View Single Post
Old 09-19-2012, 02:03 AM   #445
BetterRed
null operator (he/him)
BetterRed ought to be getting tired of karma fortunes by now.BetterRed ought to be getting tired of karma fortunes by now.BetterRed ought to be getting tired of karma fortunes by now.BetterRed ought to be getting tired of karma fortunes by now.BetterRed ought to be getting tired of karma fortunes by now.BetterRed ought to be getting tired of karma fortunes by now.BetterRed ought to be getting tired of karma fortunes by now.BetterRed ought to be getting tired of karma fortunes by now.BetterRed ought to be getting tired of karma fortunes by now.BetterRed ought to be getting tired of karma fortunes by now.BetterRed ought to be getting tired of karma fortunes by now.
 
Posts: 20,568
Karma: 26954694
Join Date: Mar 2012
Location: Sydney Australia
Device: none
I'll make this as detailed as I can, I'm using remote control over a 64Kb/s satellite link with long latencies so I want to avoid to-ing & fro-ing with questions and answers.

I use Windows 7 64 bit with all updates installed, Calibre 0.8.69 and Count Pages 1.6.3 - My settings for the plug-in are attached.

I use Process Explorer to observe what programs are doing.

Some of my books are taking a long time to word count (15 minutes and more), although word counts of similar books of similar size, by the same author, in the same format, from the same source take a few seconds

First what happens when I count words in a single 'slow' book.

Whilst the plugin is counting a 'slow' book's words, one of the two instances of calibre-parallel uses 24.n% of my quad core I5 - i.e almost an entire core. My observation is that the main calibre process spawns a calibre-parallel process which spawns another calibre-parallel process. It's the second calibre-parallel that chews up processor resources, so I assume its the one doing the 'work'. This situation doesn't bother me too much - it gets there eventually

Now what happens when I select a group of books.

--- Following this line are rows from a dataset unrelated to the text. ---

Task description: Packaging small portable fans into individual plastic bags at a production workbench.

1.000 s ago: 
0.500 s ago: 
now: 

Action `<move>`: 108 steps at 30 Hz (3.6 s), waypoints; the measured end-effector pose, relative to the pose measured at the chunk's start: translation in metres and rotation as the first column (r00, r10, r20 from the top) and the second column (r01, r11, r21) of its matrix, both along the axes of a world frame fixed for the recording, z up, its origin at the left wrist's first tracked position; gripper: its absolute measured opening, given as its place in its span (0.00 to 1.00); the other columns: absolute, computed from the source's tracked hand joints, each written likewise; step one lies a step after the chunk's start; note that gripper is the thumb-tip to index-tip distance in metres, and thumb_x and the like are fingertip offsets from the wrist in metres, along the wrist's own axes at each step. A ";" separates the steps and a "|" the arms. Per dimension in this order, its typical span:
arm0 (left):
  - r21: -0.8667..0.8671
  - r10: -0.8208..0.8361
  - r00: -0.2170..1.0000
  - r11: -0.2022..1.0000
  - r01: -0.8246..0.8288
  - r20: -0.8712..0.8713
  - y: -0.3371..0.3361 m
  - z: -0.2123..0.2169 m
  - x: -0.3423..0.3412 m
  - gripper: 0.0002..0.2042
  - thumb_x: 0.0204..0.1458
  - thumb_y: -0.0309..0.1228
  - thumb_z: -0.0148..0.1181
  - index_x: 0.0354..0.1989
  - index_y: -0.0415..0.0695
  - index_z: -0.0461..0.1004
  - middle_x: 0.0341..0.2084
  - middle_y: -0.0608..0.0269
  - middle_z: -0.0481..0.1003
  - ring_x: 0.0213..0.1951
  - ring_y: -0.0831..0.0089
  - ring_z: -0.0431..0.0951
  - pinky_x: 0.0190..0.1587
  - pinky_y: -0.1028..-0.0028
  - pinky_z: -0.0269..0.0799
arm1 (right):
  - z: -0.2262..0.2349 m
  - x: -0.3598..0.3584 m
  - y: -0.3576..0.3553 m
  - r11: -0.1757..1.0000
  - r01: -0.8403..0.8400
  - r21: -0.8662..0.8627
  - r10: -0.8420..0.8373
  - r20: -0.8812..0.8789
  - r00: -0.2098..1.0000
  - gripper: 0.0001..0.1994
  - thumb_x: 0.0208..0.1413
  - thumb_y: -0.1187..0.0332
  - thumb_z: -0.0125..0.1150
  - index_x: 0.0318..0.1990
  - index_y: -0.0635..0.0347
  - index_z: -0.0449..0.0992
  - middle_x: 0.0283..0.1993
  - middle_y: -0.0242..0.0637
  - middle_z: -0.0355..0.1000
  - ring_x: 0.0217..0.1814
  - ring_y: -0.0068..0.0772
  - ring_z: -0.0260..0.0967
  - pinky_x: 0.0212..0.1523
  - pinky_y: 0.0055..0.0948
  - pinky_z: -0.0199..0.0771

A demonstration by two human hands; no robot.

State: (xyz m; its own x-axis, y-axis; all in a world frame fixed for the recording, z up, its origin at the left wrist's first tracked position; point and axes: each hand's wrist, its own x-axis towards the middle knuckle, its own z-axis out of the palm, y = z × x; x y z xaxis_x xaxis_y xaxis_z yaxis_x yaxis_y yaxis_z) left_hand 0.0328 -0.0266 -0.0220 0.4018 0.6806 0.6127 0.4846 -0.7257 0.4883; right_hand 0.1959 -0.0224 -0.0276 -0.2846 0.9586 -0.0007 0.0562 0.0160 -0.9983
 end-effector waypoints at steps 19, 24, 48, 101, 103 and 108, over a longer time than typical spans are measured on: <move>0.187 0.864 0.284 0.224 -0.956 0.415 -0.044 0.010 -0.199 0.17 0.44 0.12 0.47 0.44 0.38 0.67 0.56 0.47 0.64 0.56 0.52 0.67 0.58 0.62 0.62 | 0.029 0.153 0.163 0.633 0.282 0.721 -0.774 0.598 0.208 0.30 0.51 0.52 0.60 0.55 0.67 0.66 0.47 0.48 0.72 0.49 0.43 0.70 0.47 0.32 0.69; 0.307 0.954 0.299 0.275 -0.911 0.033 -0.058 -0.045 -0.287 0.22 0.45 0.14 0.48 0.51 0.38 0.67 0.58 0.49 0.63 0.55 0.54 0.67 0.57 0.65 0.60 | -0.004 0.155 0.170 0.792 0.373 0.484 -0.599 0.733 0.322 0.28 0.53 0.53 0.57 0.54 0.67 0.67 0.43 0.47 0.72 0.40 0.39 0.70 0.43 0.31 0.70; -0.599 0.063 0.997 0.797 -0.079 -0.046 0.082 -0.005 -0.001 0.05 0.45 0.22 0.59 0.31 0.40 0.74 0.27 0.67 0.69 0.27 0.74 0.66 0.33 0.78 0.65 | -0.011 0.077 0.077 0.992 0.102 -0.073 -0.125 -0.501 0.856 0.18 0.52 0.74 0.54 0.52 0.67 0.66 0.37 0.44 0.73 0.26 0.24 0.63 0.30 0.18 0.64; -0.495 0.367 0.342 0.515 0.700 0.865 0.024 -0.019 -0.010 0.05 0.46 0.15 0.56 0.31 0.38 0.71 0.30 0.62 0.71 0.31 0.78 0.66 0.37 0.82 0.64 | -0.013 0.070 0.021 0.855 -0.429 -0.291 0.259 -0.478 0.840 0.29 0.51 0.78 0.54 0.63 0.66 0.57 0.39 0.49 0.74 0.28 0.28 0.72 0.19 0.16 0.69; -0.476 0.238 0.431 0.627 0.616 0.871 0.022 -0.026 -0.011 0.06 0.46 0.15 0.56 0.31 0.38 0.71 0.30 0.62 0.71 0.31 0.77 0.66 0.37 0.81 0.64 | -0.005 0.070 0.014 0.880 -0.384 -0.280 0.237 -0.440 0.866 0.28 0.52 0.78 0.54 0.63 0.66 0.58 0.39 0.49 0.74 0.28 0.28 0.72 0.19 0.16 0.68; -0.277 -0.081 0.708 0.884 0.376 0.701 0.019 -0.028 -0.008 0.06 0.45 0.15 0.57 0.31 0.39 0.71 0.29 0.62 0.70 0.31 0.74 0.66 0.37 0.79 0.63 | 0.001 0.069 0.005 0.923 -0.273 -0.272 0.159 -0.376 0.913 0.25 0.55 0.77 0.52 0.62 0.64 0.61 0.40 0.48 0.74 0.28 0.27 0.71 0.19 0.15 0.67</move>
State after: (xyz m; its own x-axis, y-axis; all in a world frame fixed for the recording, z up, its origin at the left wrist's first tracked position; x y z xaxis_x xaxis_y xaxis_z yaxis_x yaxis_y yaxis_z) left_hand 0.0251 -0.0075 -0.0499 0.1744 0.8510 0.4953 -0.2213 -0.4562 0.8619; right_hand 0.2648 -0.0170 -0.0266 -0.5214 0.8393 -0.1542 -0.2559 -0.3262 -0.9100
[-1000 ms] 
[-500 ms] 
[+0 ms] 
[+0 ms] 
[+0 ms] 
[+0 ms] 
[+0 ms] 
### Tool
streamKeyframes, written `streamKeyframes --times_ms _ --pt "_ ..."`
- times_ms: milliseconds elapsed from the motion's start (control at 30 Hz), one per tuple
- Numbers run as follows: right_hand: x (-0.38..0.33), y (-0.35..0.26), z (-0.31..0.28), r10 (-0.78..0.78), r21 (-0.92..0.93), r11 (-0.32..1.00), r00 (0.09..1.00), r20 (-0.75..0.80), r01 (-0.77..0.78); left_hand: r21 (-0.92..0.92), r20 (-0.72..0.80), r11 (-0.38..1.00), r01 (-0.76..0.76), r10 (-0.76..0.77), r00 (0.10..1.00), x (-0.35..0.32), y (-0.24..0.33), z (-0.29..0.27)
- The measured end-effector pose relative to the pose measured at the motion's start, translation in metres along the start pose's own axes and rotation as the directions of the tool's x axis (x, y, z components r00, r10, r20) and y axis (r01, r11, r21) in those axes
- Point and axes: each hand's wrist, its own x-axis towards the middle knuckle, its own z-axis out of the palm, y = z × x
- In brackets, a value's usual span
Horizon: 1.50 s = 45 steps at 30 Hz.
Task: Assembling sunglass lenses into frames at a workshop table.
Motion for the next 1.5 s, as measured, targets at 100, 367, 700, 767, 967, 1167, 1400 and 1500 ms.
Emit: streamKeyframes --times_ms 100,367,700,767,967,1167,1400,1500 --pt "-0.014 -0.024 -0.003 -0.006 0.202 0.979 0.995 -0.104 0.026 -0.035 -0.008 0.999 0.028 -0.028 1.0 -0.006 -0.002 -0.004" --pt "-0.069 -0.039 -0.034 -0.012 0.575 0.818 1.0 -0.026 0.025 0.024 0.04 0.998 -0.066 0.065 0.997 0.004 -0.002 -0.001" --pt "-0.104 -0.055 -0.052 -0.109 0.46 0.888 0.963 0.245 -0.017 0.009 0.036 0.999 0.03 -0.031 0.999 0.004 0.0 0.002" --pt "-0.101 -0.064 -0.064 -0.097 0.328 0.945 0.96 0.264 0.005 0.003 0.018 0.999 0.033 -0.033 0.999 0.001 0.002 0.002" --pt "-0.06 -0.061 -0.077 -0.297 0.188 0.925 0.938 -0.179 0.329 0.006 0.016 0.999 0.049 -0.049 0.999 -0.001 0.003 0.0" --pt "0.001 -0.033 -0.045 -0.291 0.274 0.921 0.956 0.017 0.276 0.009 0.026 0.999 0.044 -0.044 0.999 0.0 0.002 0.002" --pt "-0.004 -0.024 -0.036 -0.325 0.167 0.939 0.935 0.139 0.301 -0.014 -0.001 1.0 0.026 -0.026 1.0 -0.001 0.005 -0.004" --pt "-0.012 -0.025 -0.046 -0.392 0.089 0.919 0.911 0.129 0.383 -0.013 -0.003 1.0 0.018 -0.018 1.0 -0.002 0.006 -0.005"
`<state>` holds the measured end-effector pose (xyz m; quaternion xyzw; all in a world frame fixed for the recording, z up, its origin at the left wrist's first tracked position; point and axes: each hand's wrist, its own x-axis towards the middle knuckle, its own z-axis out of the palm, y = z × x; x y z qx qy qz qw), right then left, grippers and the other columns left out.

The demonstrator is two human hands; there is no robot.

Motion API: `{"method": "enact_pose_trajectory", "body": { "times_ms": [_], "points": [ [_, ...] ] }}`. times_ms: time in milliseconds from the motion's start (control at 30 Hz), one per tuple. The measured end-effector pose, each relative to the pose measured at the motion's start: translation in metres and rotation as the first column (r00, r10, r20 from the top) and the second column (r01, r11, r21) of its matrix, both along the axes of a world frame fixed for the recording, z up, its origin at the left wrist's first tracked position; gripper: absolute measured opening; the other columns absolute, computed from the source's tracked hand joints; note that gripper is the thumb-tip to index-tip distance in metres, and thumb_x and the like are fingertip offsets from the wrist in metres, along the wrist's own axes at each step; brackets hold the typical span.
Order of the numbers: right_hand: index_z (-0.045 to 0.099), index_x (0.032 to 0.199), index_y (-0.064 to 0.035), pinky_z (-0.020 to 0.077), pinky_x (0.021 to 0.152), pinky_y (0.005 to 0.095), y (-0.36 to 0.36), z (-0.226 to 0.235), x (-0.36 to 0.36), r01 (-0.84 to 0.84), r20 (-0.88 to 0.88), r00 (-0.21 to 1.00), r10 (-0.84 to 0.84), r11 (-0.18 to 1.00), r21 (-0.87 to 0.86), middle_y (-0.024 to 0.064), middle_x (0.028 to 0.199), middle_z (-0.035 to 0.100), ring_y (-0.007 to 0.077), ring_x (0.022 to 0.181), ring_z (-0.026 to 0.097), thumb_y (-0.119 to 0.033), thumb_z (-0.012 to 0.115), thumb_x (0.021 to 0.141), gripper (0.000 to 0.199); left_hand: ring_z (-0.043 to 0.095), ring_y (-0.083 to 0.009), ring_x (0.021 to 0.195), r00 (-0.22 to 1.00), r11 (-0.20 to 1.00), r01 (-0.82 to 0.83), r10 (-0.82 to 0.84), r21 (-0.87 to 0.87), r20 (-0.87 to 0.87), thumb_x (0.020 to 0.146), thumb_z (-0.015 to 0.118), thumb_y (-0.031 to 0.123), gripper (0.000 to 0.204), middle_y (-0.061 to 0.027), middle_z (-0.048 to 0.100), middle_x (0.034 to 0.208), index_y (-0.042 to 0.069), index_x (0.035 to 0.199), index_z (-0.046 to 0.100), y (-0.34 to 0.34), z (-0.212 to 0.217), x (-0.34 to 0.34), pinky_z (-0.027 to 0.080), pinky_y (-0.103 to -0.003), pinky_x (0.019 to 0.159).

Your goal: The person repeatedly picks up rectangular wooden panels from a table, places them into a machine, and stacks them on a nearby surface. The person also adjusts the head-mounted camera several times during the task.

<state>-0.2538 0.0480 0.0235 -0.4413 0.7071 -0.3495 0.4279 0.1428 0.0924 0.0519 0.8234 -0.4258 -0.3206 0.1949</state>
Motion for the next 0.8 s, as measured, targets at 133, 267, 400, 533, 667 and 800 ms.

I can run into the situation where the group includes several of these 'slow' books. The plug-in spawns up to 5 instances of calibre-parallel. When this happens my computer can become unusable for an unacceptable period (my patience ran out after 33 minutes); because the 4 calibre-parallel secondary processes are EACH consuming 24.n% of a CPU core processing 'slow' books, totaling ~98% of the entire CPU

If I fight with the sloth like mouse to stop the job, that doesn't give me back the CPU resources. Because whilst the primary instance of calibre-parallel dies, the four that were doing the work get detached from the main calibre process, and continue working independently and continue to hog the CPU, so I have to kill them individually with Process Explorer.:

So rather than killing the job from calibre, its faster & easier to kill the process tree of the primary calibre-parallel process with Process Explorer. Calibre complains, but it doesn't crash and there's no apparent harm done; i.e. the books and database are OK because the plug-in is not accessing them when its doing the counting.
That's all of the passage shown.